Lafora progressive myoclonus epilepsy is an autosomal recessive, fatal, generalized polyglucosan storage disorder that occurs
in childhood or adolescence with stimulus sensitive epilepsy (resting and action myoclonias, grand mal, and absence), dementia,
ataxia and rapid neurologic deterioration. Mutations in EPM2A/laforin cause 58% of cases and mutations in EPM2B/malin cause
35% of cases. Accumulating evidence points to Lafora disease as primarily a disorder of cell death with impaired clearance
of misfolded proteins, as shown by ubiquitin-positive aggresomes in HeLa cells transfected with mutated laforin, ubiquitin-positive
polyglucosan inclusion bodies, and malin/E3 ubiquitin ligase polyubiquitination of laforin.
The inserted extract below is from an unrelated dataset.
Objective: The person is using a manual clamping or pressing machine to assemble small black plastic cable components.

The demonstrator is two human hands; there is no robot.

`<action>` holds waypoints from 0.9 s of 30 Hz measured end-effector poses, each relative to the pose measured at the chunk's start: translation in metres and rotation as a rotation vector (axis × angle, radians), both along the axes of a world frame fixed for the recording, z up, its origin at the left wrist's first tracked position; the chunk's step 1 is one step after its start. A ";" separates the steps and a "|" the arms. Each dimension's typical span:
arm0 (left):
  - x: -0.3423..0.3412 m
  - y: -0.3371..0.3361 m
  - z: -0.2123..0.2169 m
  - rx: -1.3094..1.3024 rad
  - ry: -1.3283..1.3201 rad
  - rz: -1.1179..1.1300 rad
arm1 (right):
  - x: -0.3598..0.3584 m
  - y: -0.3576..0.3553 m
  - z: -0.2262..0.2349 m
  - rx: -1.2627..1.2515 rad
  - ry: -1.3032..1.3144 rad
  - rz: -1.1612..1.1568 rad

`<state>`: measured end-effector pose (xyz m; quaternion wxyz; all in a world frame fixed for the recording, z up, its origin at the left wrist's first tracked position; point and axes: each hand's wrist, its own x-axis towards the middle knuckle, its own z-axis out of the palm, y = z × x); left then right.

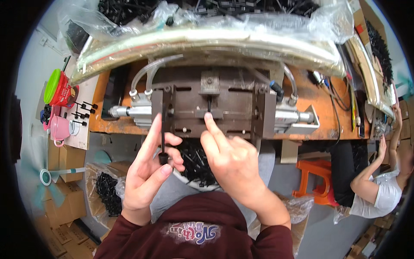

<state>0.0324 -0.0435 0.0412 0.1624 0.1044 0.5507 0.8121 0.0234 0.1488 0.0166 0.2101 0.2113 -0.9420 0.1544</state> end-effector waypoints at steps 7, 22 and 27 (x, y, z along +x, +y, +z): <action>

How polyglucosan inclusion bodies
accumulate is still a mystery. Polyglucosan accumulates hypothetically because of an overactive polyglucosan biosynthetic
pathway or a breakdown in polyglucosan degradation. Five separate laboratories are looking for the biochemical pathways that
connect laforin and malin to polyglucosan synthesis or degradation. A curative therapy for human Lafora disease with laforin
replacement therapy using neutral pegylated immunoliposomes is being investigated.